Chocolate drip cake
For the sponge
400g/14oz plain flour, plus extra for dusting the tins
4½ tbsp cocoa powder
1½ tsp baking powder
1½ tsp baking soda
180g/6oz dark chocolate, broken into pieces
270ml/½ pint milk
300g/10½oz dark soft brown sugar
180g/6oz salted butter, at room temperature, plus extra for greasing the tins)
300g/10½oz caster sugar
6 large free-range eggs, beaten
For the buttercream
375g/13oz dark chocolate, broken into pieces
375g/13oz double cream
250g/9oz salted butter, at room temperature
500g/1lb 2oz icing sugar
3 tbsp vanilla extract
For the chocolate drip
184g/6½oz dark chocolate, broken into pieces
40g/1½oz salted butter
24g/1oz golden syrup
24g/1oz sunflower oil
100g/3½oz dark chocolate, broken into shards
Edible gold lustre dust, for dusting the dark chocolate shards
Preheat the oven to 170C/150C Fan/Gas 3. Grease and line 4 x 20cm/8in sandwich cake tins with baking paper. Dust the tins with flour, then shake out the excess.

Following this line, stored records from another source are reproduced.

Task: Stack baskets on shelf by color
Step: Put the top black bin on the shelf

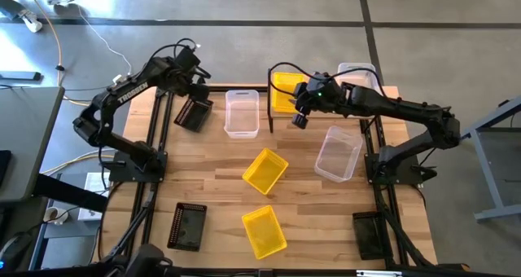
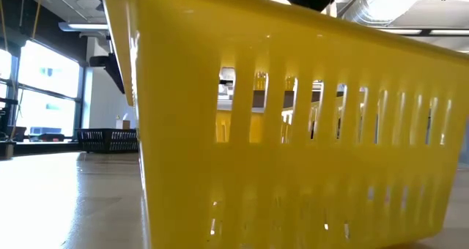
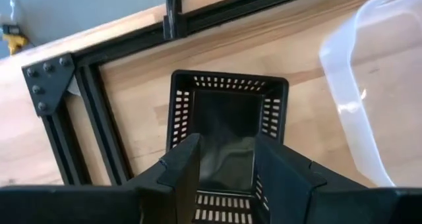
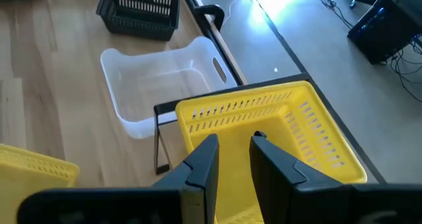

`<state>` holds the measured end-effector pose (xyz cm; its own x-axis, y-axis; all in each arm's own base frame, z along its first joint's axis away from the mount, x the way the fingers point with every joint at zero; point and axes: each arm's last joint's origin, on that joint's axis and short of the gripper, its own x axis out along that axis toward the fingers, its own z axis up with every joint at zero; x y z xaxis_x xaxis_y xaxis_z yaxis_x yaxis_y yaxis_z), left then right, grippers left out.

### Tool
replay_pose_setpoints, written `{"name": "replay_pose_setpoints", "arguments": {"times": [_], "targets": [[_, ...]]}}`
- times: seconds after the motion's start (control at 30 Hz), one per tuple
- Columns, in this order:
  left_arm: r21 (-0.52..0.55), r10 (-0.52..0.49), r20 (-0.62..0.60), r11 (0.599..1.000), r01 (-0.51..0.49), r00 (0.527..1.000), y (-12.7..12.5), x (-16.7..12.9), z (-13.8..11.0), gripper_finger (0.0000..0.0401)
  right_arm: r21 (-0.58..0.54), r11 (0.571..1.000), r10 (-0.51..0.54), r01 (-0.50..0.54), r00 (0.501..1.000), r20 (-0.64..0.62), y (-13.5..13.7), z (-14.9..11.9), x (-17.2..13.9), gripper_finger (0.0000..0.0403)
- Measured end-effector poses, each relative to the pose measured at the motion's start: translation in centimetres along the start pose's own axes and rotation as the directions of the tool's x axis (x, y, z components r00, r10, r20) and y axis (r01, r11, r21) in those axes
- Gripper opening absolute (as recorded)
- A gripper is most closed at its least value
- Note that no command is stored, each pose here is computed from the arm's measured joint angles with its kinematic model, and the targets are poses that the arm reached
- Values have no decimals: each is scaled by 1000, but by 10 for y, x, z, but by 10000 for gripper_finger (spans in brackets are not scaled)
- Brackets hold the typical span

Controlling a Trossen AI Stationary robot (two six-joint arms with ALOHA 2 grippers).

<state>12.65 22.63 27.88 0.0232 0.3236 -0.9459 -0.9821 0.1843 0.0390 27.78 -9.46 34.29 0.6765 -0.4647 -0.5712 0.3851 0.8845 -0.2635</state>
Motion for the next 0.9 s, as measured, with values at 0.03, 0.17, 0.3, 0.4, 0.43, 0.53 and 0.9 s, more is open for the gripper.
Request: {"name": "replay_pose_setpoints", "arguments": {"times": [0.03, 0.17, 0.3, 0.4, 0.43, 0.53, 0.9], "targets": [[-11, 5, -12, 1000, -5, 1000, -1, 4, 1, 138, 0, 1000, 1, -1, 1000, 5, 0, 1, 0, 74], [-46, 60, -28, 997, -62, 998, -2, 14, 4, 138, 3, 1000, 7, -7, 999, 31, 1, 3, 0, 74], [-65, 103, -46, 992, -106, 994, -3, 23, 7, 138, 5, 1000, 9, -9, 999, 44, 1, 4, 0, 74], [-82, 110, -67, 990, -115, 992, -5, 30, 8, 138, 5, 1000, 9, -9, 999, 44, 1, 4, 0, 74], [-86, 101, -79, 990, -108, 992, -6, 32, 8, 138, 4, 1000, 9, -9, 999, 44, 1, 4, 0, 74], [-97, 43, -106, 994, -53, 993, -7, 34, 8, 138, -15, 1000, 10, -9, 999, 43, 1, 4, 0, 74], [-158, -41, -11, 987, 39, 999, -15, -5, 31, 135, -131, 991, 10, -5, 999, 42, 1, 4, 0, 74]]}}
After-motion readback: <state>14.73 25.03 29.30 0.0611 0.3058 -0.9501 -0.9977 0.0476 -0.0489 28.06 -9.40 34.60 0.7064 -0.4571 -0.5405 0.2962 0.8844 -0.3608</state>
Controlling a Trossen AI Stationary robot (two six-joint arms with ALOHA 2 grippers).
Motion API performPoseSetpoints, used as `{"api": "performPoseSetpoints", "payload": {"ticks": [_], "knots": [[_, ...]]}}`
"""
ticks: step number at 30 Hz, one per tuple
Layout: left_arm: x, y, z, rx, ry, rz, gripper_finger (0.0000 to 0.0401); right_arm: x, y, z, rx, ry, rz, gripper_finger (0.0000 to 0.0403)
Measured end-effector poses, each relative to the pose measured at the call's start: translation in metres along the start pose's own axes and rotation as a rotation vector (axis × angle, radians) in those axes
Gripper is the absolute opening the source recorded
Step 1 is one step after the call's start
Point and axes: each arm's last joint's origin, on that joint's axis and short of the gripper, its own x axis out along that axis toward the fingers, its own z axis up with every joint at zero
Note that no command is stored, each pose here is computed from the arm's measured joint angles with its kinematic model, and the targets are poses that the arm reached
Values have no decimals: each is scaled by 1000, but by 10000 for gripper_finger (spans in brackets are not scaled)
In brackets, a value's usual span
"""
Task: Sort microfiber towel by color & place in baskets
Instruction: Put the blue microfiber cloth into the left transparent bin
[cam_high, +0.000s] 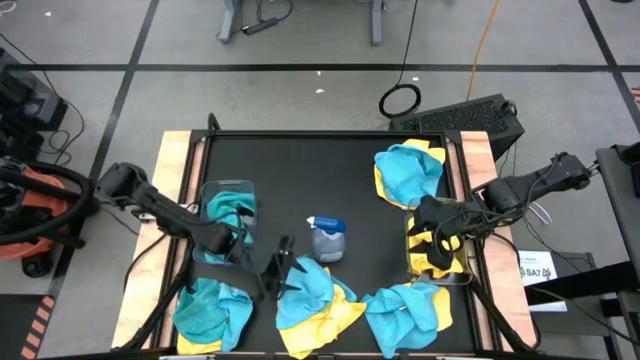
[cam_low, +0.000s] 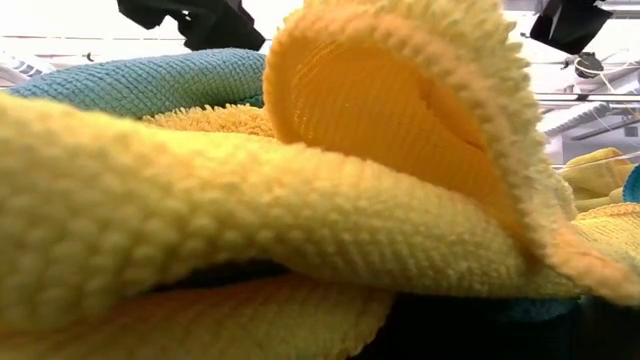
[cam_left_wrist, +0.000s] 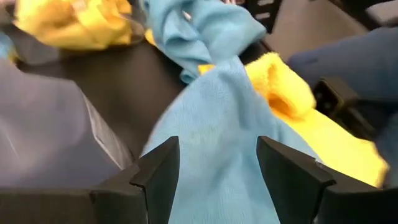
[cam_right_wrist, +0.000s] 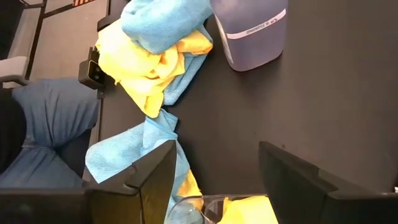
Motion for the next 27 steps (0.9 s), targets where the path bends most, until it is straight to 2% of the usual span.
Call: {"api": "performPoseSetpoints", "payload": {"ticks": [7,17,27], "knots": [[17,-18,2,73,-97,8,219,6,1,2,-10,5,-28,219],[52,-27,-3,117,-45,66,224,14,2,4,-18,19,-39,219],[70,-29,-2,134,-25,92,314,19,7,6,-21,5,-21,219]]}}
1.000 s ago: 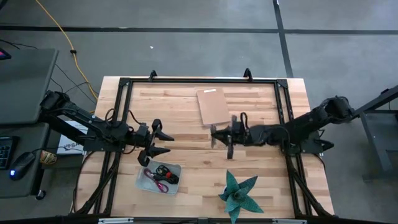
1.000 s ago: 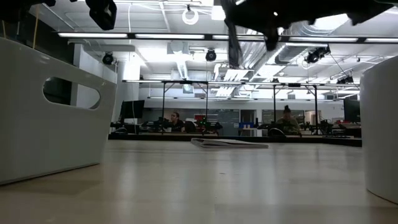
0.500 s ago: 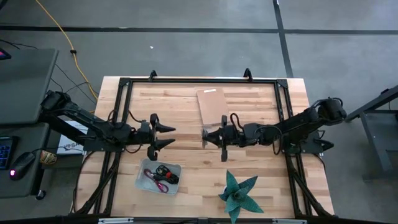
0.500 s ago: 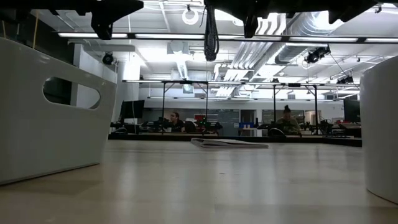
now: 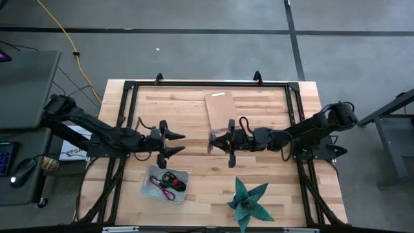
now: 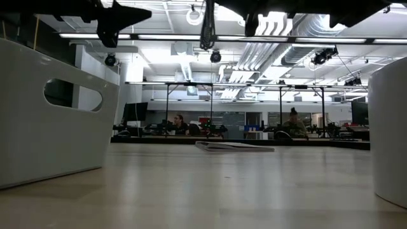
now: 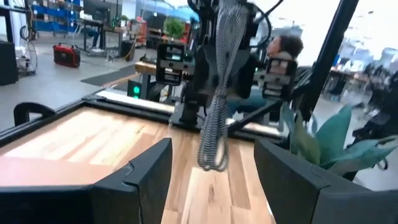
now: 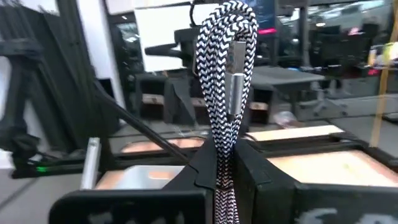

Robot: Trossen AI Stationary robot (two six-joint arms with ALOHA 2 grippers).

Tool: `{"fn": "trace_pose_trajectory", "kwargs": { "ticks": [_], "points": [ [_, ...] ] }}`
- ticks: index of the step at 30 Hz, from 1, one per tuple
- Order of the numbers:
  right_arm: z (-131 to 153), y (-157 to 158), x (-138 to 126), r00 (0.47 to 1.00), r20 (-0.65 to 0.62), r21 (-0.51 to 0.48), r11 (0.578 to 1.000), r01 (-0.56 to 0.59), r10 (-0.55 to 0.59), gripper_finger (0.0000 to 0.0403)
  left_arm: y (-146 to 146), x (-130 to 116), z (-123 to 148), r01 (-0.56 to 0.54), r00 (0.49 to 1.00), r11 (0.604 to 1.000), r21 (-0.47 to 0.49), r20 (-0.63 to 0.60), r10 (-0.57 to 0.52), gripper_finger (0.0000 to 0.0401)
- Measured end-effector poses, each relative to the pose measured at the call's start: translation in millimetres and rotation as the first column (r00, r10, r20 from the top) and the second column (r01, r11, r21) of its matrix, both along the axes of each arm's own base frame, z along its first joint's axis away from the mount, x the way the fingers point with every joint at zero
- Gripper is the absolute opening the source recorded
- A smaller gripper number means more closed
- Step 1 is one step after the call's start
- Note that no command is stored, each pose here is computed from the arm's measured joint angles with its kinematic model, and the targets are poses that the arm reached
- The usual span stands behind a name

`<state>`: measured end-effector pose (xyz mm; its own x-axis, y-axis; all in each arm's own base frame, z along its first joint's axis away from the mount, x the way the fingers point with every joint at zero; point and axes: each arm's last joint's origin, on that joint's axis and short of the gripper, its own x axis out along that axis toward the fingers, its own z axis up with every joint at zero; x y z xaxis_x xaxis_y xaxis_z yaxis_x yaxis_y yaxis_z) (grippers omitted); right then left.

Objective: Pick and place USB-C Cables

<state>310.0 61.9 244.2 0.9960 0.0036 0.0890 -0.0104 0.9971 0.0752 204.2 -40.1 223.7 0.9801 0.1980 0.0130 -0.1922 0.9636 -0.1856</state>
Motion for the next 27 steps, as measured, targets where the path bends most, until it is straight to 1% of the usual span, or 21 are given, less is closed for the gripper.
{"fn": "trace_pose_trajectory", "kwargs": {
  "ticks": [4, 6, 12, 14, 17, 20, 27],
  "points": [
    [-8, 2, 8, 0.996, 0.051, 0.030, 0.997, -0.069, 0.067, 0.0007, -5, 19, -1, 0.001, 0.999, 1.000, 0.012, -0.042, -0.001, 0.0209],
    [-9, 2, 12, 0.993, 0.079, 0.044, 0.995, -0.094, 0.090, 0.0007, -7, 28, -1, 0.004, 0.998, 0.999, 0.032, -0.062, -0.003, 0.0209],
    [-4, 6, 31, 0.991, 0.074, 0.050, 0.993, -0.111, 0.107, 0.0006, -14, 55, 0, 0.006, 0.996, 0.999, 0.044, -0.086, -0.002, 0.0209],
    [-3, 7, 37, 0.993, 0.055, 0.046, 0.993, -0.108, 0.105, 0.0006, -16, 59, -3, 0.010, 0.994, 0.999, 0.049, -0.105, -0.005, 0.0209],
    [-2, 8, 46, 0.995, 0.026, 0.041, 0.994, -0.098, 0.097, 0.0006, -19, 65, -3, 0.043, 0.994, 0.999, 0.033, -0.106, -0.039, 0.0209],
    [0, 10, 52, 0.994, 0.028, 0.041, 0.994, -0.103, 0.102, 0.0006, -21, 69, -2, 0.074, 0.992, 0.997, 0.021, -0.104, -0.071, 0.0209],
    [-1, 12, 64, 0.994, 0.023, 0.026, 0.994, -0.103, 0.103, 0.0006, -22, 72, -5, 0.073, 0.991, 0.997, 0.015, -0.114, -0.071, 0.0208]
  ]
}}
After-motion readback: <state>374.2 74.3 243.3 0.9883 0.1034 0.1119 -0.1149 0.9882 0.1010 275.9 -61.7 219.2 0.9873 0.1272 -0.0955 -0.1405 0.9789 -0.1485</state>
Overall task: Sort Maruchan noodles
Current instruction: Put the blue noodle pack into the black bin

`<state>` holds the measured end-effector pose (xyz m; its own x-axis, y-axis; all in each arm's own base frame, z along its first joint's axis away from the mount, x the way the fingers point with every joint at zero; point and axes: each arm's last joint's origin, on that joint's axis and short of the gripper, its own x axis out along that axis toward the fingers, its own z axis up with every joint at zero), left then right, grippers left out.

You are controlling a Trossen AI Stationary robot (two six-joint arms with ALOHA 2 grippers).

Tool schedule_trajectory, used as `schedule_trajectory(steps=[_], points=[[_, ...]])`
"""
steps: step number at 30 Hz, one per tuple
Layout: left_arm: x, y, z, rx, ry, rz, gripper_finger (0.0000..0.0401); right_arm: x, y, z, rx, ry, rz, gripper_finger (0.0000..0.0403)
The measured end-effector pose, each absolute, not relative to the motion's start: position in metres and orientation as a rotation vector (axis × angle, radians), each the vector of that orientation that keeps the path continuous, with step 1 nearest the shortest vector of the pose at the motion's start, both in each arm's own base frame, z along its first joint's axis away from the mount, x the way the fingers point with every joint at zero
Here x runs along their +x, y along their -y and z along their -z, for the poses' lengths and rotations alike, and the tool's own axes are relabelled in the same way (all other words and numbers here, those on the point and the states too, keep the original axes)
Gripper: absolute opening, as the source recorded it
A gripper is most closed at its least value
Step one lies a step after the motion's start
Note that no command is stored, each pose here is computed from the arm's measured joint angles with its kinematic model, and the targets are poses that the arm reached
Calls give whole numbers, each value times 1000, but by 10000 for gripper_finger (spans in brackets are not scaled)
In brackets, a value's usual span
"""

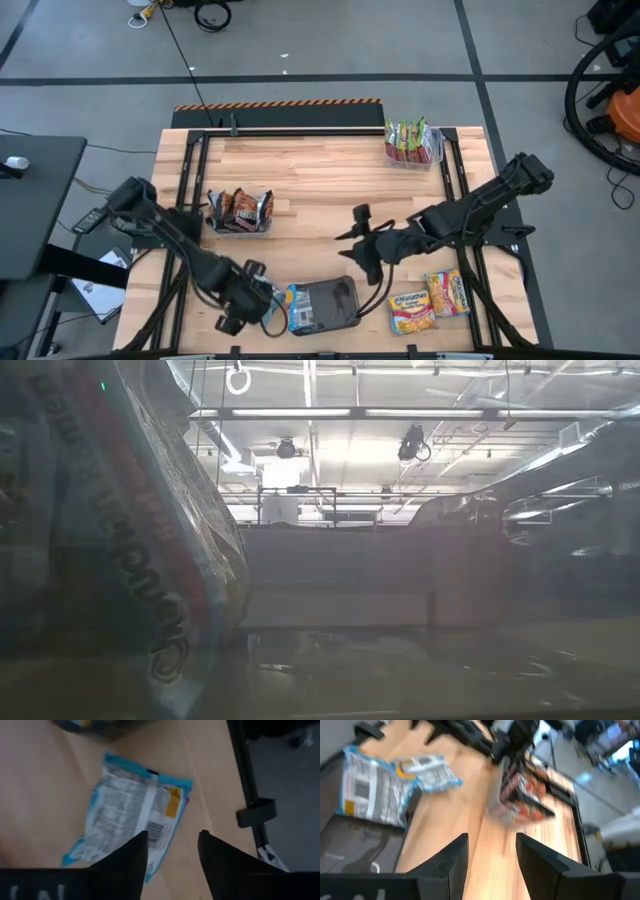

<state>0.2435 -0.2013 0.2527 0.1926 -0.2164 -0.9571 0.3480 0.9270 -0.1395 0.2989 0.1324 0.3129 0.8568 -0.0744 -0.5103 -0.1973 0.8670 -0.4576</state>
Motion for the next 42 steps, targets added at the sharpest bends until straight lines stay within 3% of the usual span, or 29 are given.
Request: schedule_trajectory(steps=[7,13,25,36,42], points=[[250,225,-221,244,-1291,322,235,280,-125,-312,-429,-670,20,169],[254,232,-202,255,-1293,296,234,268,-121,-304,-368,-792,63,169],[254,222,-168,205,-1245,276,164,247,-134,-296,-229,-897,135,168],[252,219,-164,152,-1247,229,12,236,-136,-293,-257,-945,199,168],[243,212,-192,206,-1364,172,5,226,-128,-302,-277,-926,238,168]])
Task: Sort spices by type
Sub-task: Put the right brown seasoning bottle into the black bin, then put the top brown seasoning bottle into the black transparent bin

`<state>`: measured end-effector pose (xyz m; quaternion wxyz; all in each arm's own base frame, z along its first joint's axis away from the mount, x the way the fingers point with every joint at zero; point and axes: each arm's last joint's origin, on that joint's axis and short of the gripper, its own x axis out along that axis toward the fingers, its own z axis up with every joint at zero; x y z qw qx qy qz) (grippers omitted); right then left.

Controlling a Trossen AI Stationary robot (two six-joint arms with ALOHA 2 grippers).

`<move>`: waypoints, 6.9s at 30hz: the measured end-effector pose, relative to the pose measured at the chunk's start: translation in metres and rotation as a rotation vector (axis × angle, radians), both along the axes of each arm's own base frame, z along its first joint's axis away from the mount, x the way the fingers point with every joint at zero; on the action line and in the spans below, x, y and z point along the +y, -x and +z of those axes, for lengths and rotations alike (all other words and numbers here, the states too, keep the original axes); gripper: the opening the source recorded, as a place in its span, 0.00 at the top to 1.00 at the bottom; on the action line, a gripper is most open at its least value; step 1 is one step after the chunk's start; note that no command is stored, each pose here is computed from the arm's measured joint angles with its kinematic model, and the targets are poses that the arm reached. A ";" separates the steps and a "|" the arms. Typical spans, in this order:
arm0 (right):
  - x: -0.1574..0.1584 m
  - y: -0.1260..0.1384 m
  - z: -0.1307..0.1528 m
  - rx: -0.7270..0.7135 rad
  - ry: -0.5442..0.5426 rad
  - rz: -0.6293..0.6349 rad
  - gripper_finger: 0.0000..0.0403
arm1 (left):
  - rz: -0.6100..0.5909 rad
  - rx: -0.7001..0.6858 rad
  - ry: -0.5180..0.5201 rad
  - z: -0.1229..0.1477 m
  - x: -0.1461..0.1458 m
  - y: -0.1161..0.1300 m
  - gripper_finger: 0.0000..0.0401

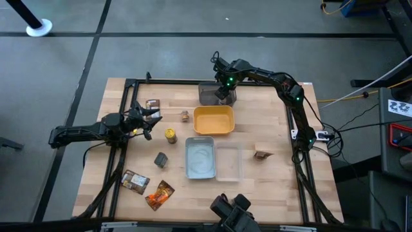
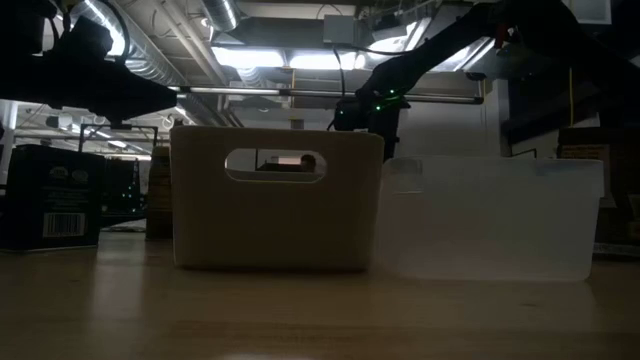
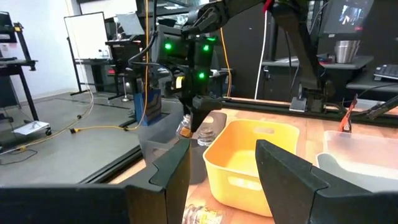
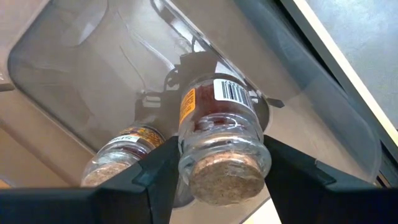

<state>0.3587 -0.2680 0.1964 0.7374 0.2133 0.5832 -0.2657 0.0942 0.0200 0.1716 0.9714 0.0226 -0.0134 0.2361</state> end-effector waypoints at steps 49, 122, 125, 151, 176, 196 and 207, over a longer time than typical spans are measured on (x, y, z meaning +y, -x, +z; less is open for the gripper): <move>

Sift the flour, cocoa powder, baking powder and bicarbonate of soda into a bowl.
Bring the chocolate, milk and dark brown sugar to the boil in a heavy-bottomed pan, stirring occasionally, then remove from the heat.
Beat the butter and caster sugar together in a stand mixer or with a handheld electric whisk on a high speed until pale and fluffy. Turn the mixer to low speed and gradually add the eggs until well combined.
Add half of the flour mixture, mix until just combined, then add the rest of the flour mixture. Whilst the chocolate mixture is still hot, carefully add it to the cake batter. Mix until everything is combined and uniform, but do not overmix.
Divide the cake batter between the 4 cake tins, filling each tin up to three quarters full. Place the tins in the centre of the oven and bake for about 30-40 minutes, turning after 20 minutes so they colour evenly.
Once baked, remove the cakes from the oven, cool on a wire rack, then wrap in cling film and store in the fridge.
To make the chocolate buttercream, put the chocolate into a heatproof bowl. Bring the cream to the boil over a medium heat, stirring regularly, then pour the cream over the chocolate and let it stand for a couple of minutes. Stir the ganache briskly until incorporated. If some of the chocolate hasn’t melted, you can heat it for 10 seconds at a time in a microwave.
Place the salted butter in the bowl of a stand mixer. Sift the icing sugar on top, bring the mixture together at a low speed, then beat at high speed for a few minutes until the mixture is pale and fluffy.
Add the vanilla extract, beat to combine, then pour the chocolate ganache into the buttercream and beat until combined.
Remove the cakes from the fridge and trim the tops so they are flat. Place the 18cm/7in non-slip mat on a turntable and put the 20cm/8in cake board on top. Put a dab of buttercream on the cake board and place one of the sponges on top. Spread a 1cm/½in thick layer of buttercream on the top of the sponge.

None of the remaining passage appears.